What this task involves: Determine how many lines in the listing below include "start", and answer with only that number.

Data block:
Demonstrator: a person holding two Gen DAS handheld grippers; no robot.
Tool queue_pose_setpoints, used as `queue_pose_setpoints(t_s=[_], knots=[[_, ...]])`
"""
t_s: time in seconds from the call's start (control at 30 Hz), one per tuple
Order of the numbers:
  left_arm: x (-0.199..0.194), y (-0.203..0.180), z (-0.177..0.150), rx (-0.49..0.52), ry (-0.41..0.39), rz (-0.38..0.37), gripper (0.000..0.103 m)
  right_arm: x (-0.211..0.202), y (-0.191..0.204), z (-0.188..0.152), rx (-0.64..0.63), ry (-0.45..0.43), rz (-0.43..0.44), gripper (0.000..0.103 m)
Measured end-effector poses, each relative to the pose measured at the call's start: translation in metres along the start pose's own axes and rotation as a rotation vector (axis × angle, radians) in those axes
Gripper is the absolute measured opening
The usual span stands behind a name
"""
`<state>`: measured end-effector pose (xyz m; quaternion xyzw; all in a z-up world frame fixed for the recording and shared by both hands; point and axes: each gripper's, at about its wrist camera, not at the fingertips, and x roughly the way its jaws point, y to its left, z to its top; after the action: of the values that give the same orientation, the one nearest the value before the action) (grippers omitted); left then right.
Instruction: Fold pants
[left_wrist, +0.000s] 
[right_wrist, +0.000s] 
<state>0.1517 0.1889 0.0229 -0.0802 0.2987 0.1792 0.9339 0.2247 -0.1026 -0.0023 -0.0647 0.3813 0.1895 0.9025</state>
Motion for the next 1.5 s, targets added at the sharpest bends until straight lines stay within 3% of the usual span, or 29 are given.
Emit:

Problem solution: 2